▶ WHAT THE TASK ASKS: Only the lines from the one bearing "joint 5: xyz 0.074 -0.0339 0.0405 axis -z" through the end of the listing belong in your response, restated word for word and without pictures.

▶ DATA TO PROCESS:

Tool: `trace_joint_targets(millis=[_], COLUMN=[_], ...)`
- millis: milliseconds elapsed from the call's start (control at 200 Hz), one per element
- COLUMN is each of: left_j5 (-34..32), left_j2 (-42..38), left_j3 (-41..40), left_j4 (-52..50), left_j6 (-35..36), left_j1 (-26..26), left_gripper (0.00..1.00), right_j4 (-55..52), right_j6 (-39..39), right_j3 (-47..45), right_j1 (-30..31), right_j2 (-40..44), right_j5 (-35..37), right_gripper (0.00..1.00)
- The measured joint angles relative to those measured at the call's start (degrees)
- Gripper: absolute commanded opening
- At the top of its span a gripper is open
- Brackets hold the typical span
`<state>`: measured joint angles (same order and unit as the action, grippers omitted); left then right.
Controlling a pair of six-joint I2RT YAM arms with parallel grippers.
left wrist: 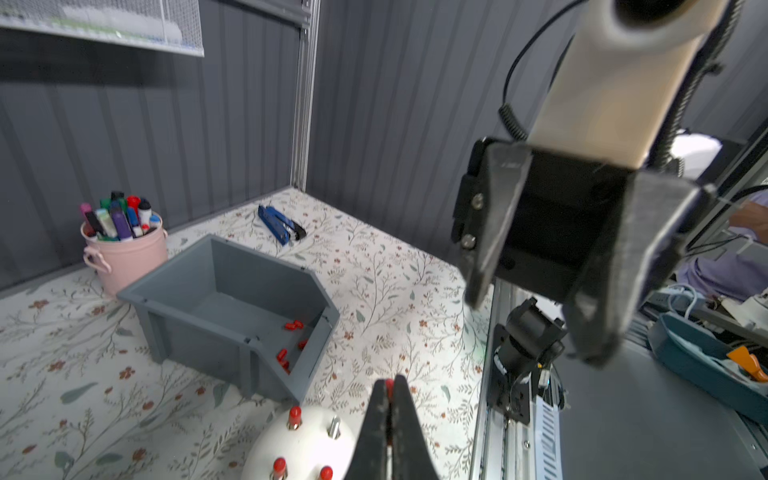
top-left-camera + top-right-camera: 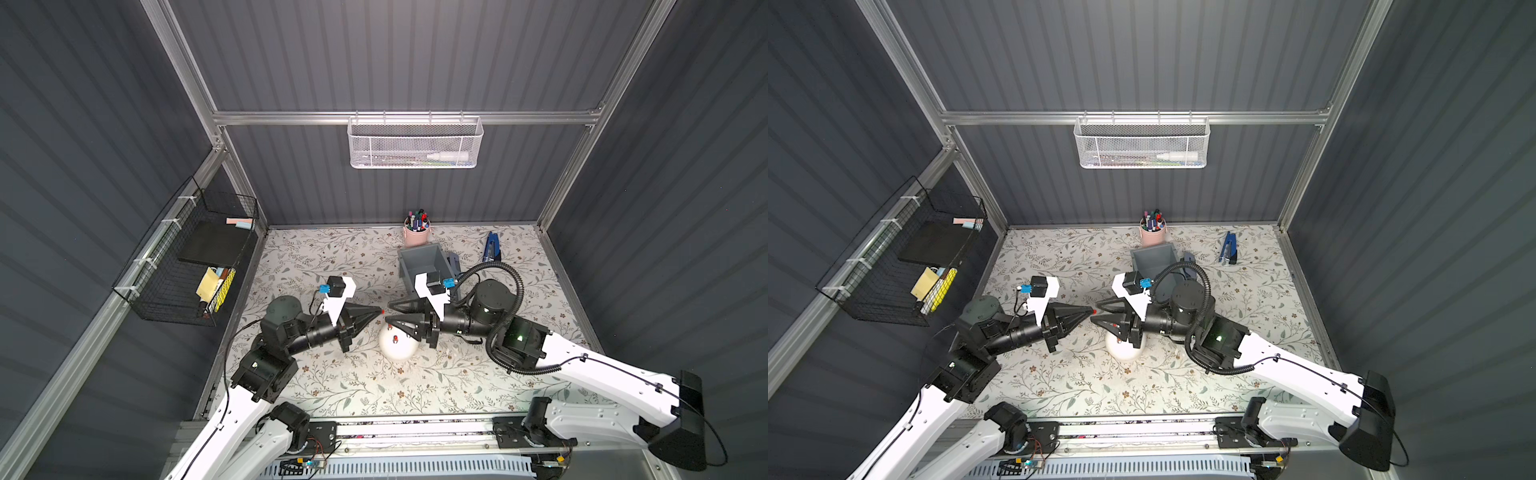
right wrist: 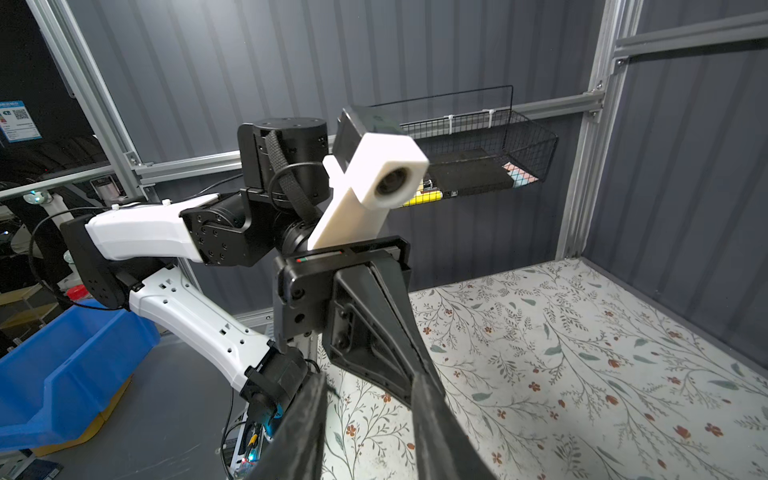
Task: Cover the protruding screws with screw protection sleeves
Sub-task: Pick up the screw protection sleeve from the storage box.
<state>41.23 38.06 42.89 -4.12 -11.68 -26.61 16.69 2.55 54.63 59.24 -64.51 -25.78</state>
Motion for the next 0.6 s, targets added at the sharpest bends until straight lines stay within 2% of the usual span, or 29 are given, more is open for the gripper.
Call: trace_joint_targets(millis=[285, 600], left_j5=[1.73, 3.85], left_j2=[-0.87, -1.18], left_j3=[0.00, 0.00], left_j4=[6.38, 10.12], left_j6=[-5.68, -9.42], left_j1=[0.00, 0.00], left_gripper=[0.00, 0.00], right_j4=[1.97, 2.19], right_j6=[0.48, 0.98], right_j3=[0.00, 0.00], right_j1=[0.00, 0.00], right_j2=[-0.42, -1.01], right_j5=[0.37, 0.31], right_gripper=[0.38, 0.28])
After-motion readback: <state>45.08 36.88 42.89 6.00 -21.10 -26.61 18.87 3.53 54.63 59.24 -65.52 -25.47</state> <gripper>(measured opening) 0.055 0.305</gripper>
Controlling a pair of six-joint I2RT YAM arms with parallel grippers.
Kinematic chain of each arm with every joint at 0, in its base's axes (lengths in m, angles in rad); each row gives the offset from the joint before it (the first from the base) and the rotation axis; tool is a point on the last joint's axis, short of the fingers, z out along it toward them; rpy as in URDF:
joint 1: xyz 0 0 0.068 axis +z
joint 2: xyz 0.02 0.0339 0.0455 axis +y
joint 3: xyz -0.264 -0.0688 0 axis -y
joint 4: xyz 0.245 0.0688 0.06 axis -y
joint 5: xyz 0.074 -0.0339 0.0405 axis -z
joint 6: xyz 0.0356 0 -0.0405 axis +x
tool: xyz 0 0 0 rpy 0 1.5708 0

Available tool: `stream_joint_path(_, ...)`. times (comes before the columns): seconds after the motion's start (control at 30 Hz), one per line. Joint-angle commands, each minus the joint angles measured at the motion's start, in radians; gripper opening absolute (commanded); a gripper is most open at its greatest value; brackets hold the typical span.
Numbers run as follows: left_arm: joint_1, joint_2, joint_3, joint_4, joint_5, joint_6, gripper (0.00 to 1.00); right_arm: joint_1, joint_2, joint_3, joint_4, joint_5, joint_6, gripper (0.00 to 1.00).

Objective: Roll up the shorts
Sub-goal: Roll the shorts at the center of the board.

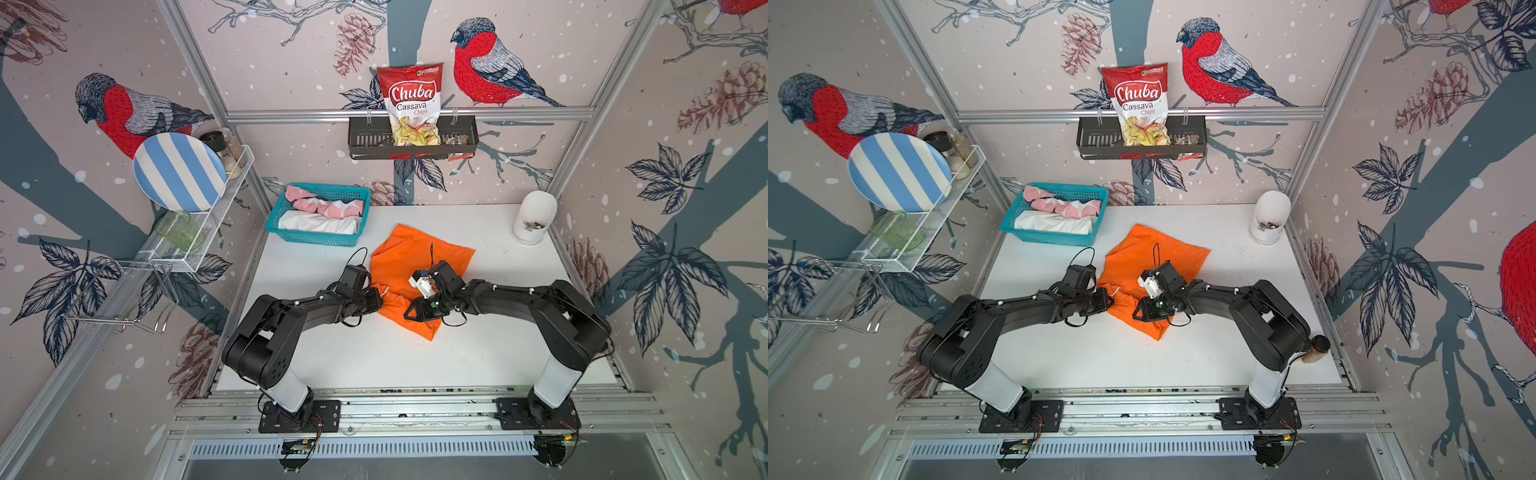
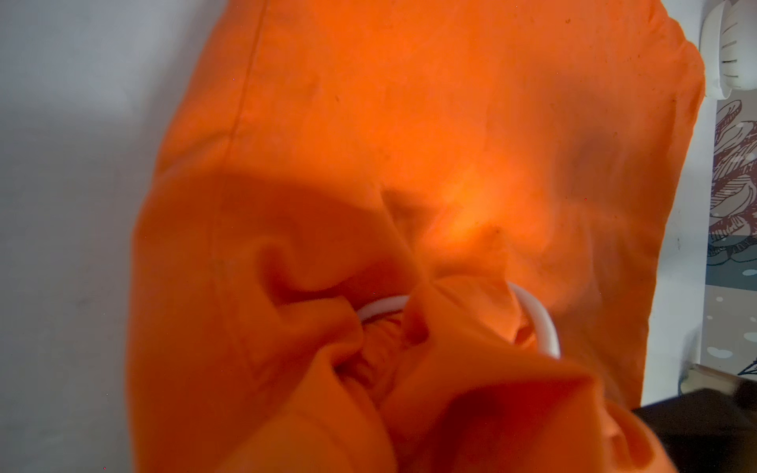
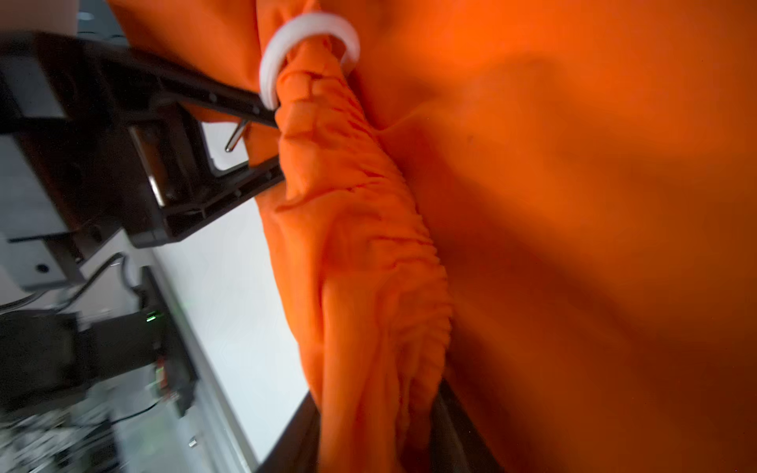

▶ TASK ANSWER:
joint 5: xyz 0.074 -0.0339 0.0405 axis -z
joint 6: xyz 0.0356 0 -0.0405 axis +x
tool: xyz 0 0 0 rpy 0 1.5708 0

Available tool: `stream_joint_path(_, ...)`. times (comes before the columns): seconds after the motion's start (control at 30 Hz), one per line. Joint-angle commands, each minus the joint angles measured at the motion's start, in radians; gripper opening absolute (commanded); a gripper is most open at its greatest value; brackets hold the typical span.
Numbers run as follows: left_arm: joint_1, joint_2, joint_3, joint_4, joint_5, joint_6, gripper (0.00 to 1.00); right_arm: joint_1, joint_2, joint_3, joint_4, joint_5, joint_6, gripper (0.00 to 1.00).

Objective: Roll up the shorts
Sub-goal: Roll the shorts at the center of the board.

Nothing remains to be added to the response.